8 February 2011

Paradigm shifts

..Michael would call them. Today we begin to set the individual/shared projects 'in motion'. We begin by 'going back to go forward' an expression that has now become common language amongst us. We begin by considering the nature of creative processes; how does a process begin? perhaps a better thought is what are the infinite/finite ways in which a process begins? how does it evolve? how is it modified? how is it 'judged' so that revisions can take place? how does it account for evolving knowledge in and through practice so that artistic development becomes 'accountable' by each individual?
  • We begin by considering the nature of 'the task', going back to Evgenia's questions in the opening session (see first post in the blog).
  • We re address the idea of 'what we are looking for...", the search driven by an artistic/personal imperative (for which language may be needed, to define what I must and desire to do).
  • What are the issues surrounding this creative imperative? How this first layer of imperatives connect to others?
I ask them to go back to 'origin', the 'eimai edo' of the first sessions, that 'ego' is probably now 'disturbed' by the interventions of the past three weeks, what issues, ideas, embodied-thought-int-the-making are emerging now? Start from that place, find its layers, contours, features...from that let it take you to 'the next' which can be related or separable (related only by contingency and contiguity if there is such a word in English). We have 30 minutes. The balance in the relationship between individual focuses and the shared experience of the group is indeed part of the equation.

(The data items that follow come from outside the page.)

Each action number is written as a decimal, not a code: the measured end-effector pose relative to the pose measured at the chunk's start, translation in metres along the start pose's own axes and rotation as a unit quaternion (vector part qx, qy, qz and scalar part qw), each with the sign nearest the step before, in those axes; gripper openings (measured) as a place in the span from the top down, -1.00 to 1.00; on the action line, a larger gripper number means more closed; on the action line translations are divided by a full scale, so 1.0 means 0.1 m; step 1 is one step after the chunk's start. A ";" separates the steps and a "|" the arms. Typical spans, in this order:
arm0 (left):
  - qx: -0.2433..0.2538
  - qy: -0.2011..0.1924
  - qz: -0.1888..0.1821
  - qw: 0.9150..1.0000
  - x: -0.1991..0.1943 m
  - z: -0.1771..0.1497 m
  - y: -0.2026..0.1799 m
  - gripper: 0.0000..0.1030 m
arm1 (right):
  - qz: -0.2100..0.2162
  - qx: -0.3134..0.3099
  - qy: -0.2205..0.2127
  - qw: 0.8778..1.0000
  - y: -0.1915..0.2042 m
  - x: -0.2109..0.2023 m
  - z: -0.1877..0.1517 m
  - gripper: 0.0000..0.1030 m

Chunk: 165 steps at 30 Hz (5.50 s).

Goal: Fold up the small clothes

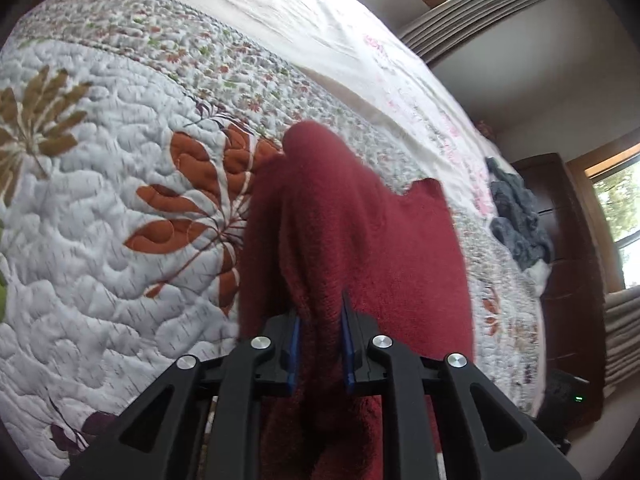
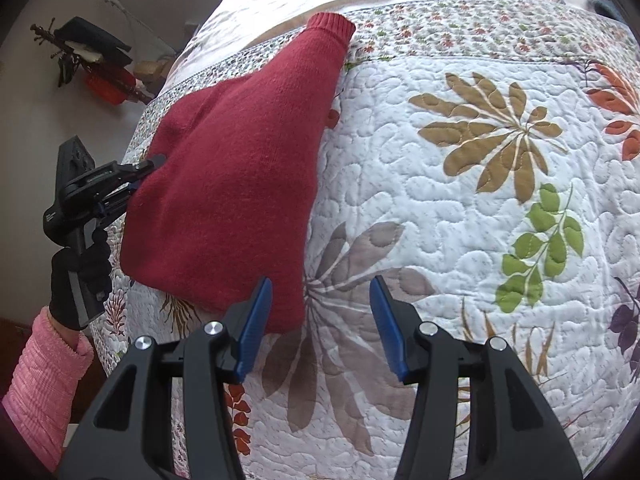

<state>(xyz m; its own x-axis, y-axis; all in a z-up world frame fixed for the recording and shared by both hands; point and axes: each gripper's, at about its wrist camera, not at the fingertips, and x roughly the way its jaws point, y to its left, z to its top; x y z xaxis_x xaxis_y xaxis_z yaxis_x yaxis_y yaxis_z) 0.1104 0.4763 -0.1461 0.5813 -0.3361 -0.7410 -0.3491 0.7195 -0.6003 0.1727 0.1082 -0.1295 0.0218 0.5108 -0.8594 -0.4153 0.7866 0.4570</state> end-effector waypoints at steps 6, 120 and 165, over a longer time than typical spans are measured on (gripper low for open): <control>0.031 -0.001 -0.004 1.000 -0.41 -0.22 -0.12 0.38 | 0.041 0.009 0.009 0.999 0.10 0.08 0.05 0.00; 0.126 0.127 -0.134 0.975 0.36 -1.24 -1.62 0.23 | 0.130 0.063 -0.014 0.989 -0.80 -0.96 -0.23 0.18; 0.149 0.117 0.033 0.981 0.05 -2.70 -0.98 -0.25 | 0.034 0.105 0.012 0.994 -1.30 -0.77 -1.97 0.47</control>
<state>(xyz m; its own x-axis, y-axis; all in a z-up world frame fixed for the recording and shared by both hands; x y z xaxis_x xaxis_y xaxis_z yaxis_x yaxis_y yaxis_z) -0.0512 0.2399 -0.1721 0.3676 -0.3882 -0.8451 -0.1292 0.8786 -0.4598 0.0459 -0.1011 -0.1681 -0.0233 0.5586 -0.8291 -0.2160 0.8069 0.5497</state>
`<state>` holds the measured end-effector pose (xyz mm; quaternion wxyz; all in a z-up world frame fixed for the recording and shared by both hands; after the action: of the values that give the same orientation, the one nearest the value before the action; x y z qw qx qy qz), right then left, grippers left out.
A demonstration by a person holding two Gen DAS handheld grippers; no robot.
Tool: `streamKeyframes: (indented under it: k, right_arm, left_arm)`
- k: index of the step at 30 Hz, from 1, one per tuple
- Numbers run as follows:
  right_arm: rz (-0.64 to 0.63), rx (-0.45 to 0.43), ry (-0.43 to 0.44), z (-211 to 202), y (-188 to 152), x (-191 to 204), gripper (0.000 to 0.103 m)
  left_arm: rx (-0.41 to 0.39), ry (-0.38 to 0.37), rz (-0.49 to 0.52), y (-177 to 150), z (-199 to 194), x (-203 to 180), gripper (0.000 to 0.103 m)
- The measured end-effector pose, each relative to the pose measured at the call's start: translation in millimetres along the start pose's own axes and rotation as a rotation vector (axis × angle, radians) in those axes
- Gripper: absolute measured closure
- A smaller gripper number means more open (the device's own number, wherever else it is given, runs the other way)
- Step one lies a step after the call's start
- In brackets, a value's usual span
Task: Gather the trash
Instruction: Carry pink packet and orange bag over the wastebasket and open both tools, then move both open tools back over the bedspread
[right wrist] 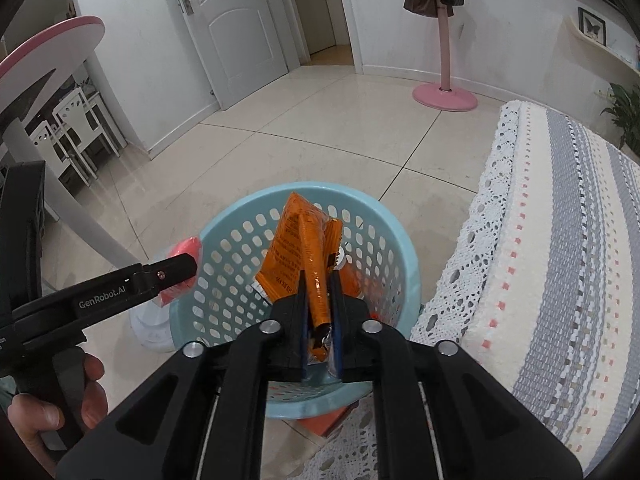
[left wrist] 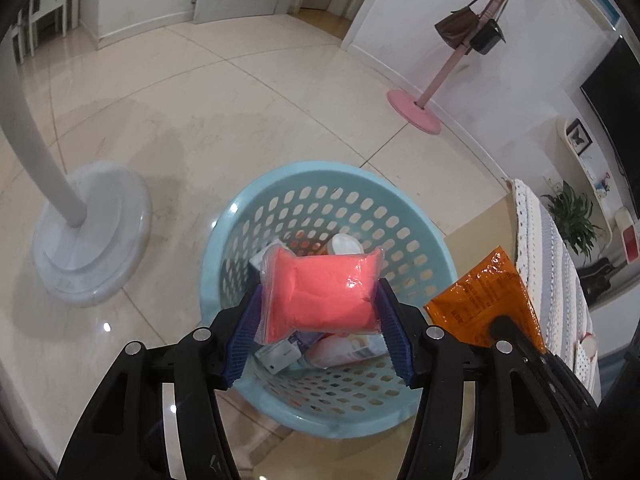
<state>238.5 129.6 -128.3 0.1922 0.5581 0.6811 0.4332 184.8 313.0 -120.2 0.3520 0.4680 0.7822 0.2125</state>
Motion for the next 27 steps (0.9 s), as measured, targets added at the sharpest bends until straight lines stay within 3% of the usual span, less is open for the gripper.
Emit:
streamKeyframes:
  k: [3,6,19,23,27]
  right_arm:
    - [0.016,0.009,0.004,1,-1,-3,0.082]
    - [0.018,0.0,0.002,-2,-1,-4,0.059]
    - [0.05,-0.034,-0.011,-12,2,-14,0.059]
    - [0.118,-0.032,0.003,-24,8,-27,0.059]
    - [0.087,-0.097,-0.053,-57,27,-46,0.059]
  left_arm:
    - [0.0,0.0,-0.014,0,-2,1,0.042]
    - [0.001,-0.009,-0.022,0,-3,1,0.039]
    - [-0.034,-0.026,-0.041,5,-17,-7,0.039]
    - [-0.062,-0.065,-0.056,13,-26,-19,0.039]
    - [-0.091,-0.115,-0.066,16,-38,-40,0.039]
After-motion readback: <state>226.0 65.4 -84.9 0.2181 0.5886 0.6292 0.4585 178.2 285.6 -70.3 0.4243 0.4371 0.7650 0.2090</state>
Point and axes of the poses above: each gripper's, at about its wrist camera, not at the fingertips, and z roughly the way its jaws point, x to its left, y to its top, the point moved 4 cm from there along z, roughly the way its jaws point, and after that the axes turned 15 degrees about -x, right-handed, at the moved point
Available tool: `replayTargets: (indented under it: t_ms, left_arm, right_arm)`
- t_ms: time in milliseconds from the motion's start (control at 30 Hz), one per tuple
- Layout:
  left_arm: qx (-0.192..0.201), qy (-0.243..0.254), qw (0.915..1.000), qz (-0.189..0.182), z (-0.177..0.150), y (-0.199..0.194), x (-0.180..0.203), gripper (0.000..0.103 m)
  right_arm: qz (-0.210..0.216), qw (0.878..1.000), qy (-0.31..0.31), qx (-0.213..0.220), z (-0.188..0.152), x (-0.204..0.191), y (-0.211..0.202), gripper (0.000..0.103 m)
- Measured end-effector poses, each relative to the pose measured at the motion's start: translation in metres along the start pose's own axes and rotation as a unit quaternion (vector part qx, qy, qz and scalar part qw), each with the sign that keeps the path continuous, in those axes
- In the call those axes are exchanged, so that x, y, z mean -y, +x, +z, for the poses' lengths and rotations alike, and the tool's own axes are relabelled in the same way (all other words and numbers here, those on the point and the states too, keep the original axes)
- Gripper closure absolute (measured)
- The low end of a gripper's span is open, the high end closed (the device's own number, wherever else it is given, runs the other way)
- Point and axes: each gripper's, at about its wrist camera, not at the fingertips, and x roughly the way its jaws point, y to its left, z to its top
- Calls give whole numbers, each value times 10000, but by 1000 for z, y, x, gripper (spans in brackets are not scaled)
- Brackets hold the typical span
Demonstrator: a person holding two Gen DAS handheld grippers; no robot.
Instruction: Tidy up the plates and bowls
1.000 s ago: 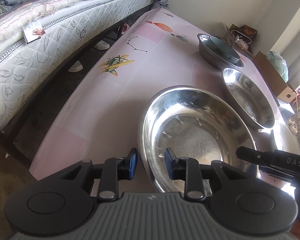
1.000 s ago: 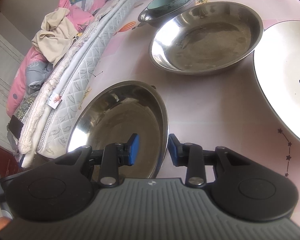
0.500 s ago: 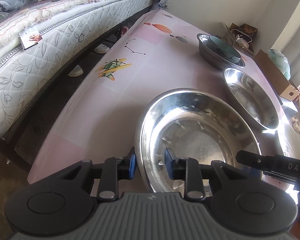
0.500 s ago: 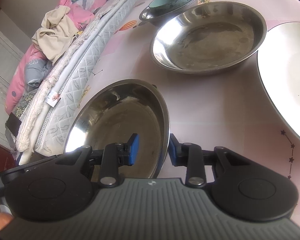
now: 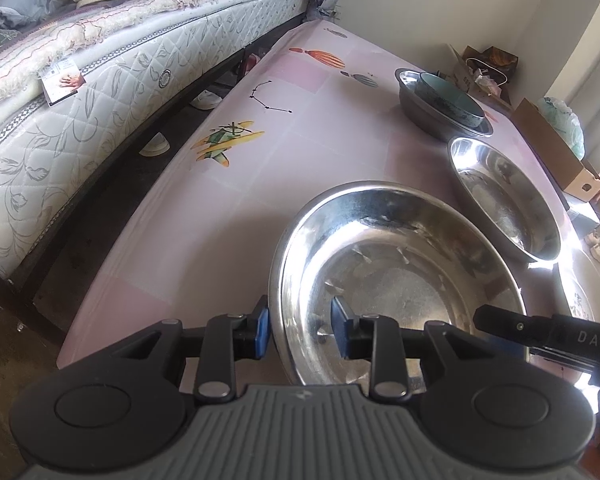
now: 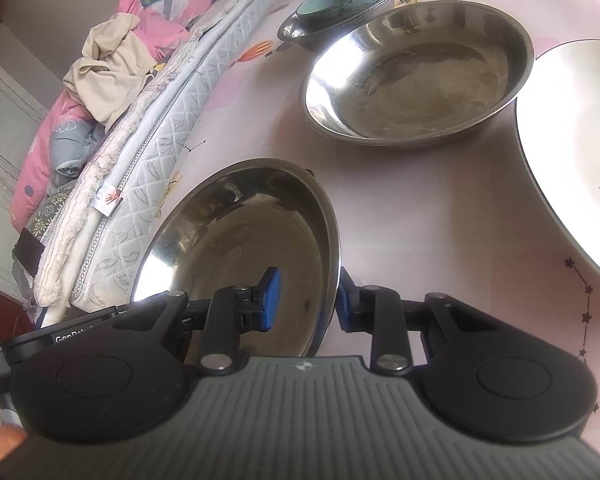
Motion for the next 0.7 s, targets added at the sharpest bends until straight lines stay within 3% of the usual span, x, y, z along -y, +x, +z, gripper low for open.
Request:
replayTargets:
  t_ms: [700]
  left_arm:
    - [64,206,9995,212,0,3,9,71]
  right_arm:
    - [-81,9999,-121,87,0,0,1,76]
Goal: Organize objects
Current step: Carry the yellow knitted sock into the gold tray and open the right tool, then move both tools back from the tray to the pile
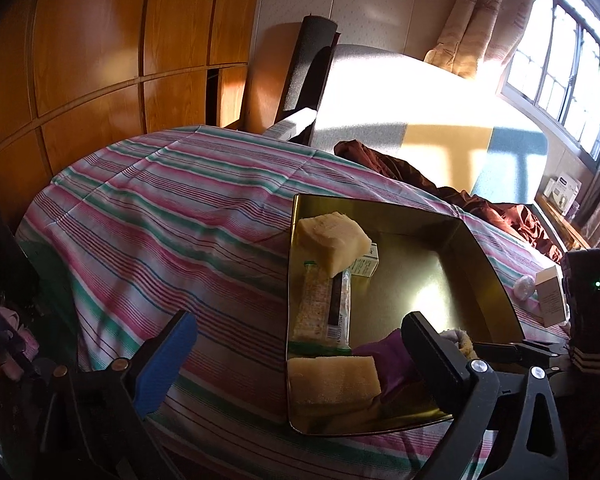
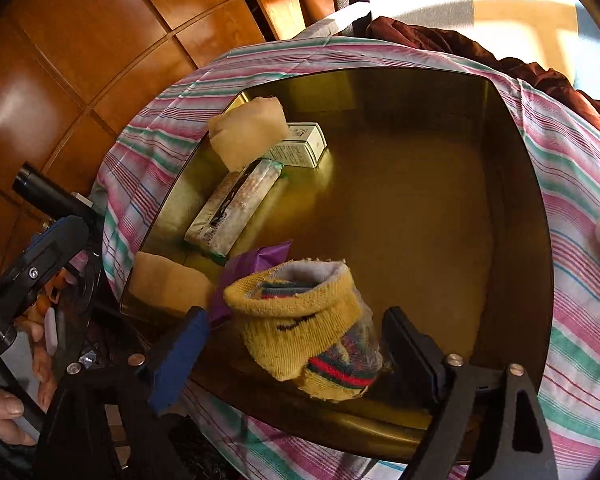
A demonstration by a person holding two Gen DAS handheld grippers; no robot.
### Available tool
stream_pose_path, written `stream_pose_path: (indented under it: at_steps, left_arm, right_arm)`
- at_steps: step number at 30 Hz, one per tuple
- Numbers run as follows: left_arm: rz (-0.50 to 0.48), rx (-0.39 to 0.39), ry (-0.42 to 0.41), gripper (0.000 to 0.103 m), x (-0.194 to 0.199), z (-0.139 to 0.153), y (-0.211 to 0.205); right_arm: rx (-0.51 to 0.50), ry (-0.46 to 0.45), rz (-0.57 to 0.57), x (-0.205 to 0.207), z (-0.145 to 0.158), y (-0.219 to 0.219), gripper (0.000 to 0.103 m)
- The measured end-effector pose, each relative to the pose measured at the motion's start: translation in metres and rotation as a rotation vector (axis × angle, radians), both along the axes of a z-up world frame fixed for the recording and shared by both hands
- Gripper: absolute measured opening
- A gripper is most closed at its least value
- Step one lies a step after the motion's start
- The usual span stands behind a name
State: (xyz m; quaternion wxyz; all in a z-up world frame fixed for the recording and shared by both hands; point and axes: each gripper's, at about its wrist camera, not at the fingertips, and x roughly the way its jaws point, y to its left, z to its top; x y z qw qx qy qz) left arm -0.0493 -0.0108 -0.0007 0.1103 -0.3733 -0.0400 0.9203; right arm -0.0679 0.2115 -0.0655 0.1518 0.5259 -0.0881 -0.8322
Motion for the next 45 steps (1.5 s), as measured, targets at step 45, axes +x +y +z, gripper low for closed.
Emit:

30 minutes pass by very quickly

I ask them to capture in writing the essence/kernel of the task; what did it set up. This is written in the notebooks as well as a separate piece of paper. It is both my individual process but something that can stand on its own as a strange collection of a concept in the making. I ask them to exchange pieces of paper. Layer 2, what new task is suggested for you from the writing? that is I am not after deciphering 'her task'; but rather what is this set of words -perhaps not unlike Michael's score'- suggesting to me. Does it stand separate to my original task? Does it find a relation?

20 more minutes....

find your other, dialogue, witness each others tasks and responses to the tasks...what do I gain by seeing my 'task' through the lens of another?

we work towards layer 3: what is the new gained from seeing my task in another, from their feedback, from my doing the 'other's' task?

We emphasise and establish the dialogical nature of the process (in one session!), not in generating an immediate set of production tasks...

30 more minutes...

more reflections... we considered the 'working metaphors' that begin to arise from the work. I ask them to consider these nuggets of concepts as being related to the evolving method of their practice, not the thematic of a work... that will come later, indeed they are related, but not the same thing. I ask them to consider the broader application of these words that have arisen from the studio research, how diverse applications of the same term constitute different, discreet and also interrelated layers of the process. As homework, to consider how these very personal working metaphors are related to larger concepts of what we define as choreographic discipline...the relationship of a micro investigation to larger, communal dare we say, issues of choreographic discourse.